His activism has resulted in the demolition of many illegally constructed buildings in Chennai, restrictions on motorized fish carts, decongestion of major bus routes by banning auto rickshaws from them, and a review of lavish state funding for a feature film (arguing the money could be more properly used for development work). He was accompanied day and night by an armed police bodyguard appointed by the Madras High Court.
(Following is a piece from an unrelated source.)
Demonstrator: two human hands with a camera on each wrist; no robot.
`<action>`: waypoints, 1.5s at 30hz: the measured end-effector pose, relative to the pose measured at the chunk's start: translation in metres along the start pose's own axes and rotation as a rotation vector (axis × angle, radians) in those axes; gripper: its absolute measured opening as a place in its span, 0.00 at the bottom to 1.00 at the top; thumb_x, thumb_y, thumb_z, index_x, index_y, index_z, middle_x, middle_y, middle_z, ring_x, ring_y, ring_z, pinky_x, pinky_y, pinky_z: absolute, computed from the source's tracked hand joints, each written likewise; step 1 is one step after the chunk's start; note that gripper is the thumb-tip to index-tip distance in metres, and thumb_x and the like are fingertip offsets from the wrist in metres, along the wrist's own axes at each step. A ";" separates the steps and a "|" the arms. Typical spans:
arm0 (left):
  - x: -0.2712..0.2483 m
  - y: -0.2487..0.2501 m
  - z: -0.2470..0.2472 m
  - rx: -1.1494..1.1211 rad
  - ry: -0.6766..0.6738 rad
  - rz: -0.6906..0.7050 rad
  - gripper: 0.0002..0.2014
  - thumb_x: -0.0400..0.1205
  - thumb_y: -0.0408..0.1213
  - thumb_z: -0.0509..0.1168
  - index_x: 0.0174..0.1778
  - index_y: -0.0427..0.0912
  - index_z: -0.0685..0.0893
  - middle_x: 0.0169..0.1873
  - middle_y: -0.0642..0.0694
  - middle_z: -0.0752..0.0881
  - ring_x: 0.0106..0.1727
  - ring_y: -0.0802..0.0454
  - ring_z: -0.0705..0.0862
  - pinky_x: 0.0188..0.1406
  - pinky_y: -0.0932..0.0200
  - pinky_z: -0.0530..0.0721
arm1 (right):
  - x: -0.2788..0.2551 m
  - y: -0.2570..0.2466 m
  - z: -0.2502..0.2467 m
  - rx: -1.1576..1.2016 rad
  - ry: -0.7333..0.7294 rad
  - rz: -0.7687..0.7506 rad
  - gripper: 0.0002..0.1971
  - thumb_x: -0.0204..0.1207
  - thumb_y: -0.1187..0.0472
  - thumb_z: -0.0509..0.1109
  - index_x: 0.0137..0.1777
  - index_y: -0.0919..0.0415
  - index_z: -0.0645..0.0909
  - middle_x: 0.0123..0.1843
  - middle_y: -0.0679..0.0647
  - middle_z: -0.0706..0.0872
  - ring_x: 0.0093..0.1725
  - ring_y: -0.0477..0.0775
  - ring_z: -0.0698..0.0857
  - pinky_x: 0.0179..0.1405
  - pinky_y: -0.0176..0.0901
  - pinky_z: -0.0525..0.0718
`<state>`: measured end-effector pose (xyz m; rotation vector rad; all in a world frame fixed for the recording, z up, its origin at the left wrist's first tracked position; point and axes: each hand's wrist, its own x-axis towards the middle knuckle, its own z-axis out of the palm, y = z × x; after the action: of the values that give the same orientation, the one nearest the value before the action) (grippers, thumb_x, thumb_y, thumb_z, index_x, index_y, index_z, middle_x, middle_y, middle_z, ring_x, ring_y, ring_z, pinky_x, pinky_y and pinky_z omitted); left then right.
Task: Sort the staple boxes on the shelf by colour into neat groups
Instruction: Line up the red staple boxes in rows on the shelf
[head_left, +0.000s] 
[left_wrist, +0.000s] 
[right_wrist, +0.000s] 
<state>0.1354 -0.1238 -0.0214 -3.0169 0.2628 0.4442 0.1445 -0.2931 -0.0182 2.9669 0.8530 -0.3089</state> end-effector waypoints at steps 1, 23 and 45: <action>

His work in the removal and banning of illegally placed hoardings received renewed public interest in September 2019 following the traffic death of Chennai-based engineer Subasri. She had been traveling on her two-wheeler when an illegally placed banner of the All India Anna Dravida Munnetra Kazhagam fell from a height of approximately 15 feet directly in front of her two-wheeler causing her to lose control and fall to the ground and be crushed by a water tanker lorry coming from behind her which was unable to halt in time.

==Death==
On 4 May 2021, Ramaswamy died in Chennai at the age of 87.

His death was reported to be due to battling complications of COVID-19 at Rajiv Gandhi Government General Hospital, Chennai.

==Popular culture==
A biopic titled Traffic Ramasamy on the life of Traffic Ramaswamy was directed by debutant Vicky in which the father of Vijay and director S. A. Chandrasekhar had played the titular role.